Figura chiave e tramite di confronto per Raffello è l’amabile commerciante di pietre preziose con un passato nella lotta armata, Giulio Arconati, il padre di Matteo, detto il Colombiano, condannato per traffico internazionale di stupefacenti ma non delinquente, abile nel trovarsi nei guai, che non condivide la sete di vendetta dell’amico Corsini, seppure assecondandolo. Scrive Vanoni: «Giulio che nonostante i suoi tanti casini un pregio ce l’ha e si chiama leggerezza, merce rarissima per me e per Rosaria che, al contrario, prendiamo sempre tutto seriamente, lei con giusto distacco, io buttandomici dentro».

Anche Jeanne Couteaux, la raffinata dottoressa francese di nascita e italiana d’adozione, cresciuta tra Algeria, Libano, Medio Oriente e Italia, figlia di un diplomatico e una egittologa, che ha in cura Matteo all’ospedale San Raffaele di Milano, dalla bellezza non convenzionale, una figura elegante che ricorda l’esile Madonna dal collo lungo del Parmigianino, secondo Raffaello, riserva non poche soprese. Poi, di mezzo, c’è Bruno Gussoni, allievo di Corsini del suo corso intitolato “1966-1996, dalla Minimal Art alle caramelle” all’Università di Venezia, apparentemente svogliato, suo insospettabile ammiratore che sogna di diventare un curatore di mostre, e suo fratello dallo sguardo spento.

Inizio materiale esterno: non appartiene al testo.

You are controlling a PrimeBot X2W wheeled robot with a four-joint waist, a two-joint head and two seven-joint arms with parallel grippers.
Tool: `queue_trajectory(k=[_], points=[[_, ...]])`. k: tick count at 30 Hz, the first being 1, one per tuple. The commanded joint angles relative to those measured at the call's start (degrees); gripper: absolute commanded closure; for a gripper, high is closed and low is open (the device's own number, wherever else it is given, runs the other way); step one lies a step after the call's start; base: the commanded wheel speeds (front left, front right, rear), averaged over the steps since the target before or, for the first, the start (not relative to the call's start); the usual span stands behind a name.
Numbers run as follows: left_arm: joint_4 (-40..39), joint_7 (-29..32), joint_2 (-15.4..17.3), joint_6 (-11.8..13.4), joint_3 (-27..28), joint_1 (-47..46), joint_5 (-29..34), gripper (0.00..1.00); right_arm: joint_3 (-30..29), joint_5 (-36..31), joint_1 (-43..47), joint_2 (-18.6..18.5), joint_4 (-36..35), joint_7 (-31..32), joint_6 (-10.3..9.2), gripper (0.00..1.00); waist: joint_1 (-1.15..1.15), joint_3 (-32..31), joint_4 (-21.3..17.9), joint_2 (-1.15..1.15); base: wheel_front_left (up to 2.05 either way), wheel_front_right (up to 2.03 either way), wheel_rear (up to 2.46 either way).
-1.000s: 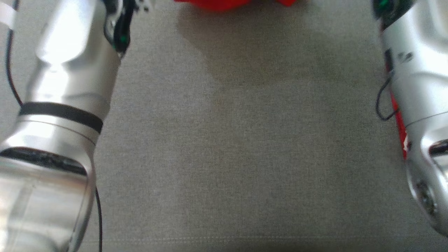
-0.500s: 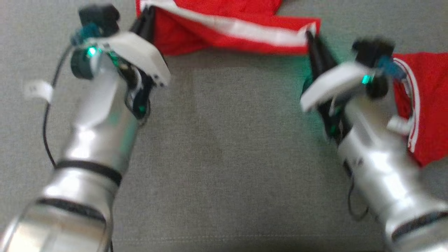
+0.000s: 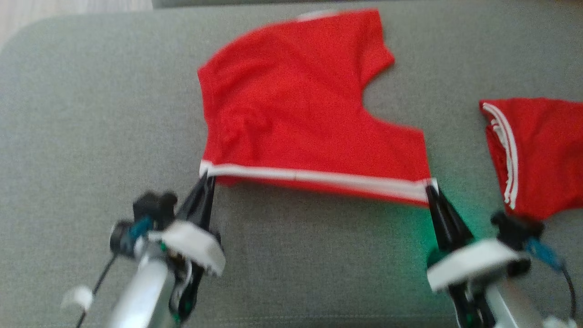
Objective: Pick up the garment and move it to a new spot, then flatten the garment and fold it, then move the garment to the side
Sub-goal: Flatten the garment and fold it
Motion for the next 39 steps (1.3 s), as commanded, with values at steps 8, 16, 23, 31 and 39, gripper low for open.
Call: queue_trajectory(k=[8, 16, 23, 31, 39], points=[[-14.95, 3.77, 4.13, 4.11, 3.49, 13.37, -1.98, 1.00, -6.80, -6.81, 19.15, 4.48, -21.89, 11.19, 0.39, 1.00, 0.00, -6.07, 0.11, 0.00, 0.00, 0.00, 0.00], [-31.90, 13.05, 7.27, 10.01, 4.18, 26.20, -2.89, 1.00, -10.72, -8.77, 30.44, 6.36, -33.80, 19.60, 0.39, 1.00, 0.00, -8.88, -0.19, 0.00, 0.00, 0.00, 0.00], [-36.55, 15.61, 7.28, 10.46, 4.09, 27.32, -4.53, 1.00, -13.46, -8.74, 28.12, 6.49, -35.73, 21.10, 0.39, 1.00, 0.00, -7.66, 0.39, 0.00, 0.00, 0.00, 0.00], [-29.12, 17.17, 7.39, 4.20, 3.72, 13.27, -6.94, 1.00, -13.38, -10.24, 9.68, 3.72, -28.62, 22.83, 0.39, 1.00, 0.00, -2.40, 2.50, 0.00, 0.00, 0.00, 0.00], [-16.13, 15.81, 4.08, -0.82, 3.37, -3.07, -8.87, 1.00, -10.07, -7.30, -13.58, 0.07, -11.21, 22.30, 0.39, 1.00, 0.00, 4.61, 4.68, 0.00, 0.00, 0.00, 0.00]])
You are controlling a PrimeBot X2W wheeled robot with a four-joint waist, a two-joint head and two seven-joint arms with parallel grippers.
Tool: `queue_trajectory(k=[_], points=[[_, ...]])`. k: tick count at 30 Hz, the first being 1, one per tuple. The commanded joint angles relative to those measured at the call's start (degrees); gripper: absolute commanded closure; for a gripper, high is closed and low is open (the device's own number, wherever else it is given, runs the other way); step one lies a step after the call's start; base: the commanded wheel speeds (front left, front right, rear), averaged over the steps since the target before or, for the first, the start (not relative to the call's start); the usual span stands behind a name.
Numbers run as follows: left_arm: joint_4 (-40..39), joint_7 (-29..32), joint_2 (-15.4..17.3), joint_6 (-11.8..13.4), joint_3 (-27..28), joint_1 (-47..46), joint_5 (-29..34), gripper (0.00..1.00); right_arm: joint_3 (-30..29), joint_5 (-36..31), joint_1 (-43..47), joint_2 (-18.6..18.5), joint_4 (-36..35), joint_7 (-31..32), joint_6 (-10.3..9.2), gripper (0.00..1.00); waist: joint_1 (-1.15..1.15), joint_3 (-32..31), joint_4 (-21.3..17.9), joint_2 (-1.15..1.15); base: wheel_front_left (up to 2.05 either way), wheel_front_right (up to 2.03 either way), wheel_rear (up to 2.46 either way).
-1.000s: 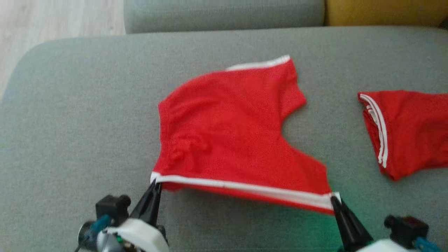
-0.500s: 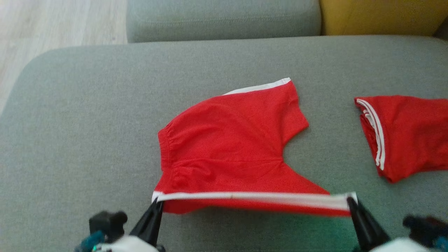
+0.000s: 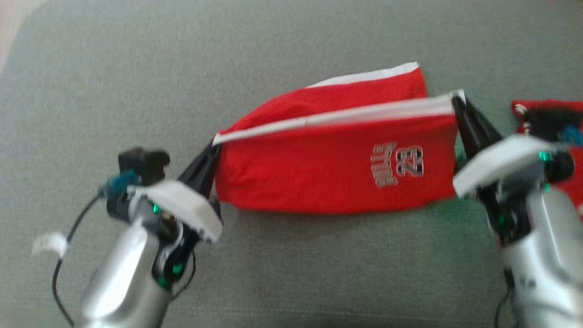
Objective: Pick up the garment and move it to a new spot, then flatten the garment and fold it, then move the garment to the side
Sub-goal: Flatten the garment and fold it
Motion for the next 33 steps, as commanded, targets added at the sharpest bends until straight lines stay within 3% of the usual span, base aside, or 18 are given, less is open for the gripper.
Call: queue_trajectory(k=[1, 8, 15, 16, 17, 18, 23, 27, 33], points=[[1.04, -0.70, 0.30, -0.82, 2.21, -5.21, -0.53, 1.00, 2.14, 0.63, -5.30, -1.57, 1.61, -0.54, 0.37, 1.00, 0.00, 3.22, 1.44, 0.00, 0.00, 0.00, 0.00], [14.92, -4.02, -2.66, -3.60, 1.66, -17.15, -1.60, 1.00, 8.17, 4.17, -21.41, -4.02, 17.96, -3.84, 0.37, 1.00, 0.00, 8.15, 3.12, 0.00, 0.00, 0.00, 0.00], [25.01, -6.10, -4.39, -5.09, -0.77, -23.13, -2.40, 1.00, 13.14, 6.99, -28.62, -4.77, 30.19, -7.38, 0.37, 1.00, 0.00, 9.50, 3.84, 0.00, 0.00, 0.00, 0.00], [27.43, -6.87, -4.86, -5.37, -1.81, -24.23, -2.88, 0.65, 14.38, 7.64, -29.81, -4.74, 33.38, -8.74, 0.37, 0.52, 0.00, 9.55, 3.83, 0.00, 0.00, 0.00, 0.00], [28.45, -7.28, -5.07, -5.47, -2.22, -24.57, -3.23, 0.23, 15.14, 8.12, -30.29, -4.60, 34.24, -9.95, 0.37, 0.00, 0.00, 9.55, 3.76, 0.00, 0.00, 0.00, 0.00], [29.25, -8.02, -5.22, -5.53, -2.42, -24.78, -3.58, 0.00, 15.80, 8.53, -30.59, -4.54, 35.03, -11.18, 0.37, 0.00, 0.00, 9.47, 3.60, 0.00, 0.00, 0.00, 0.00], [31.69, -13.46, -5.49, -5.42, -1.99, -23.83, -4.48, 0.00, 19.75, 9.90, -30.53, -4.85, 35.76, -19.15, 0.37, 0.00, 0.00, 8.33, 2.57, 0.00, 0.00, 0.00, 0.00], [29.85, -16.42, -5.24, -2.10, -0.53, -21.14, -2.71, 0.00, 21.29, 8.78, -28.87, -5.64, 34.49, -25.48, 0.37, 0.00, 0.00, 6.35, 1.56, 0.00, 0.00, 0.00, 0.00], [13.47, -16.89, -3.99, 3.98, 4.95, -13.51, 4.44, 0.00, 16.99, 2.32, -23.20, -5.26, 28.02, -27.89, 0.37, 0.00, 0.00, 3.82, -0.49, 0.00, 0.00, 0.00, 0.00]])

Tornando all’avvincente storia, Raffaello, di fronte ai violenti incatenati come cani e trascinati con l’inganno in una cascina della sua infanzia, “la Michelina”, in Piemonte, a novembre, pistola alla mano e parole aggressive che feriscono come una lama di coltello affilato, di fronte alla loro gretta ignoranza non si adeguerà alle trame dell’odio e dimostrerà come passione, ragione, arte e vita coesistono, dove empatia e compassione possono distinguere l’uomo dagli animali. L’uomo che è tale quando compie scelte determinanti, in cui prevale l’urgenza del cambiamento. E questa è già di per sé una conquista. L’arte non salverà il mondo ma la produciamo noi e, certamente, ci aiuta a comprendere le nostre contraddittorie, umanissime complessità.

«Non ho mai pensato di ammazzarvi. E sapete perché? Perché non sono un delinquente. La vera messinscena non sono gli albanesi che vi offrono orologi e cocaina, ma io che faccio credere a tutti di volervi ammazzare. Sono io la truffa». E chi non lo è stato nei confronti di se stesso e degli altri? Ingannare o cambiare? Capire o condannare?